**YOUR OBJECTIVE:**
What you return should be the full listing, word for word, without a single image.

**INPUT DATA:**
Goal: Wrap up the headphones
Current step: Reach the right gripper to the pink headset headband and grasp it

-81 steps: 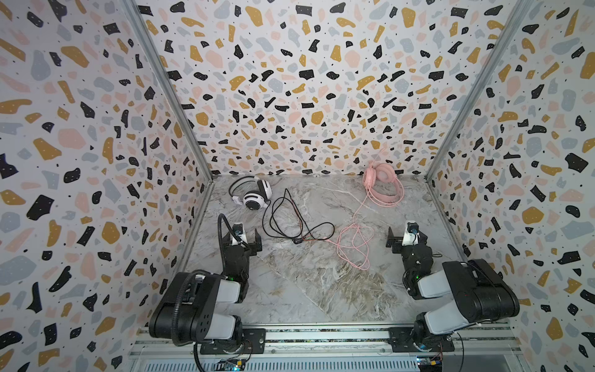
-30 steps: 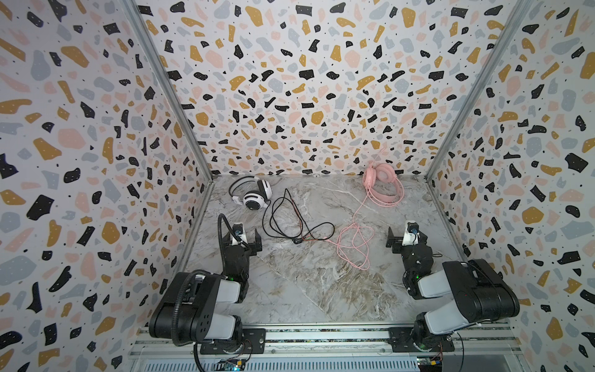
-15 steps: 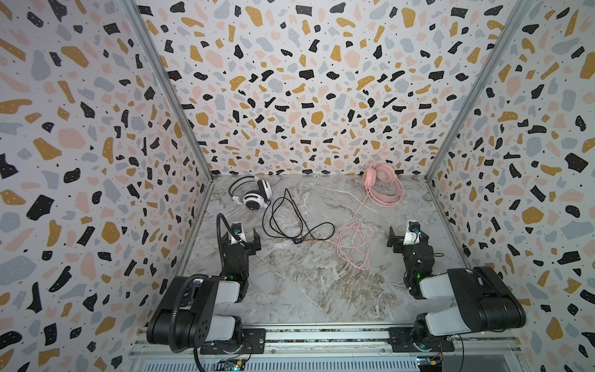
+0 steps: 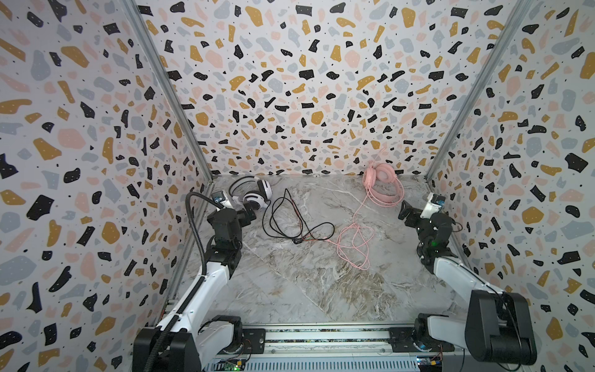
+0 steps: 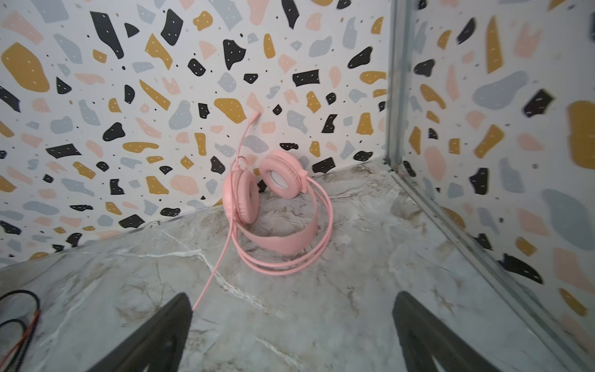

**TASK RESULT:**
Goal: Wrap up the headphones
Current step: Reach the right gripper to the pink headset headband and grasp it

-81 steps: 
-30 steps: 
-15 steps: 
+0 steps: 
+0 steps: 

The answer contains nothing more.